医学講座
医療事故調査―医師らの本気が見たい
平成25年6月2日、朝日新聞の社説です。
堅苦しい内容と思わず…
研修医の先生などに是非読んでいただきたいです。
医療事故調査―医師らの本気が見たい
医療での思いがけない事故について、真相をたしかめる仕組みの大枠がやっと固まった。
第三者の立場から原因を調べる民間の機関がもうけられる。飛行機事故などで知られた「事故調査委員会」にちなみ、「医療版事故調」と呼ばれる。
医師や、患者の遺族、弁護士らでつくる厚生労働省の検討部会が構想をまとめた。この秋に医療法をととのえ、早ければ15年度中の実現をめざす。

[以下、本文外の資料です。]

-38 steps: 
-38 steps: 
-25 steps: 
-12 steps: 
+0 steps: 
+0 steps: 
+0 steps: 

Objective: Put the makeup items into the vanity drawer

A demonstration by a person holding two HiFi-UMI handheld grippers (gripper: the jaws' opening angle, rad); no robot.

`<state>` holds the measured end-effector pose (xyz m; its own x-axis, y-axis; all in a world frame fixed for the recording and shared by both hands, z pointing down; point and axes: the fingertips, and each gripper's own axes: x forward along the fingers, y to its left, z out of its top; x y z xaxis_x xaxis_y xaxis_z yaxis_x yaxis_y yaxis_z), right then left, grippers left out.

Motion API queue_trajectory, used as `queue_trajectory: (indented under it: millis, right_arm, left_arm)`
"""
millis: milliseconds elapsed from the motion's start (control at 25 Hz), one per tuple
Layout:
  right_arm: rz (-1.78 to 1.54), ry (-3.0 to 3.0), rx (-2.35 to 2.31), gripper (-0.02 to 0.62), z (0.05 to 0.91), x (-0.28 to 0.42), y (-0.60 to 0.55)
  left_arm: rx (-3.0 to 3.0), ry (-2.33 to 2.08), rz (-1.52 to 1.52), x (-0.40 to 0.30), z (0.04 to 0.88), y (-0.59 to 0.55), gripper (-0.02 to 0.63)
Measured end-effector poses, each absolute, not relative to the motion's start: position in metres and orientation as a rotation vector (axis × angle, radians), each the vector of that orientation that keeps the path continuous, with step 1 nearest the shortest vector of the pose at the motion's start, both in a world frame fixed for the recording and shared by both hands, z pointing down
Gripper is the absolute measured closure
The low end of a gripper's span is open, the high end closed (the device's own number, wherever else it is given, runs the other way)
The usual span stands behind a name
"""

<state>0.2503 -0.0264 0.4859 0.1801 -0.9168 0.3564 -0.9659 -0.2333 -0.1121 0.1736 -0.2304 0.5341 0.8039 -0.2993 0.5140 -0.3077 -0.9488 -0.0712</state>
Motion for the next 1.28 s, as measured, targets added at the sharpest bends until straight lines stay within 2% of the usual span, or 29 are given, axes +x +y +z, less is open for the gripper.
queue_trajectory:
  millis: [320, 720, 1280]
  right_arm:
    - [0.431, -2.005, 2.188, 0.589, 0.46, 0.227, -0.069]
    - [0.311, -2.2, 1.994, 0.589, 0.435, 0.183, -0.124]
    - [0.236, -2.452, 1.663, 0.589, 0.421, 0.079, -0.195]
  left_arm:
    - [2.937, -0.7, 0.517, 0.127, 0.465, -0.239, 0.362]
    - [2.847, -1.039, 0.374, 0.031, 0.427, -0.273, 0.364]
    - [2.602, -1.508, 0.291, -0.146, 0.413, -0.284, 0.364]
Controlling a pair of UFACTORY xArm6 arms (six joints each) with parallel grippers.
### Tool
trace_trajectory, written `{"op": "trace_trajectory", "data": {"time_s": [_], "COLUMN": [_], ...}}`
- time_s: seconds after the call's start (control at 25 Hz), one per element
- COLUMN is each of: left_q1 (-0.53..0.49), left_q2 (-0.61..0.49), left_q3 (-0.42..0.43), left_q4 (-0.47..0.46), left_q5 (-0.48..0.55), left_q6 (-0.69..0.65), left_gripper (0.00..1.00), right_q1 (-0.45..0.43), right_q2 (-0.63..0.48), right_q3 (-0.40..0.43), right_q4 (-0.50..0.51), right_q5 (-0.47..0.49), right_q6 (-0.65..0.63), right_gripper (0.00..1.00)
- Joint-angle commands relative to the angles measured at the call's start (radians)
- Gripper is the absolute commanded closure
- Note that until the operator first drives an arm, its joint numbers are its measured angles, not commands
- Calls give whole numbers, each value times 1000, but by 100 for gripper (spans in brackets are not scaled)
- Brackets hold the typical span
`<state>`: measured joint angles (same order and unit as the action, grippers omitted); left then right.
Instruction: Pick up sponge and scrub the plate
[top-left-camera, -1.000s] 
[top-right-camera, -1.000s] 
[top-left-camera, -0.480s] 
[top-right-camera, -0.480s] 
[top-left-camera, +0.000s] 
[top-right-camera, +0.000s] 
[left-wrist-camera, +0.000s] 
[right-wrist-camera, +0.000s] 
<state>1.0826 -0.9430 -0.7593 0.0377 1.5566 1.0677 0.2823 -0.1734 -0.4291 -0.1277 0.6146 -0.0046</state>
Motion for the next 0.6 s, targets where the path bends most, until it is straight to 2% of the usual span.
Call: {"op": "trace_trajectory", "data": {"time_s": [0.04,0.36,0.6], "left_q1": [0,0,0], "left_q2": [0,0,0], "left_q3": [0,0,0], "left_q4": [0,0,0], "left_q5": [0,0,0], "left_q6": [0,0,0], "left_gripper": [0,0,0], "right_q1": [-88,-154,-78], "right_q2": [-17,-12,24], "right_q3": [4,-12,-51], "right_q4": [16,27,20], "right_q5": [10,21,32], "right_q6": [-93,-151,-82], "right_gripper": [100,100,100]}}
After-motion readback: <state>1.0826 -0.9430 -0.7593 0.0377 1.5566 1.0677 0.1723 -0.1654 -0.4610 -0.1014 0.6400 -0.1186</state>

調べるのは死亡したケースに限るなど、まだ不十分さも目につく。だが、10年近い論議の末にたどりついた結論だ。
医療の信頼を高めるために、ここから制度を育てたい。
対象は、病院、歯科診療所、助産所など約18万ある国内すべての医療施設。
診療のなかで、医師も予期しない死亡がおきたときは、かならず外部の医師を入れた院内調査をするよう義務づける。
事故調への届け出もルール化し、遺族に開示した院内調査の結果も報告させる。
遺族が納得できないときは、事故調に直接調査を求めることもできる。
医療事故やその疑いがある例の原因究明について、これまで統一的な取りきめはなかった。
病院が真相を隠したり、警察の捜査で医師の刑事責任が問われたりするたび、遺族の怒りや医療不信がふくらんだ。
むずかしい診療行為では、事故か、そうでないかの判断が簡単でないことも多い。
医師の側にも責任追及をおそれるあまり、命にかかわる診療科をこころざす人が減るなど、マイナスの影響があった。
厚労省が08年に案をつくったときは、医療界の一部から猛反発が出た。ふつうの診療から大きく外れていたことが原因だった時などは、警察に知らせることになっていたからだ。
それが今回は、事故調の手前の院内調査に重点が移った。目的も、再発の防止と医療の質の向上と明記され、警察へ通知はしないことになった。
最大のカギは院内調査の中身になる。公正に、自らの弱みも含めて原因に切りこめるか。小さな施設では地元医師会などが力を貸すことになりそうだが、かばい合いは許されない。
診療のなかで死亡する事故は年に1300~2000件といわれるが、全体像さえあやふやだ。事故調への届け出でようやく解明のとびらが開く。
医療界をあげて本気で取りくんでほしい。厚労省は事故調を切望してきた遺族らの声もくみ、制度設計を急ぐべきだ。
■ ■
私たち医師が…
死亡医療事故について知る機会はありません。
○○病院で○○の手術で…
患者さんが亡くなったらしい…
…といううわさを耳にする程度です。
■ ■
札幌市内の美容外科で…
患者さんが亡くなったことがあります。
正確に言うと…
心肺停止になり…
搬送先の救命救急センターで亡くなりました。
新聞にも…
TVにも報道されていません。
■ ■
日本国内で…
美容外科手術に関連した死亡事故があります。
一部の事故がマスコミで報道されました。
報道されていない事故もあります。
誰でも…
うちのかあさん…
美容整形で死んだ
…とは知られたくないからです。
■ ■
大切なのは…
私も含めて…
医師免許を持って医療をしている人は…
誰でも事故を起こす可能性がある
…ということです。
自分だけは起こさない…
俺って天才じゃん…
…なんて考えてはいけません。
■ ■
医療訴訟を防ぐには
…を2011年6月23日に書きました。
医療事故を防ぐにはという院長日記を、
2010年9月3日①
2010年9月4日②
2010年9月5日③
2010年9月6日④
2010年9月7日⑤
2010年9月8日⑥
①~⑥回まで書いています。
■ ■
医療は危険ととなりあわせです。
患者さんを救うための医療、
患者さんの苦痛を和らげるための医療。
私たちのように…
患者さんを幸せにする医療で、
医療事故死はいけません。
少しでもよいシステムができることを祈っています。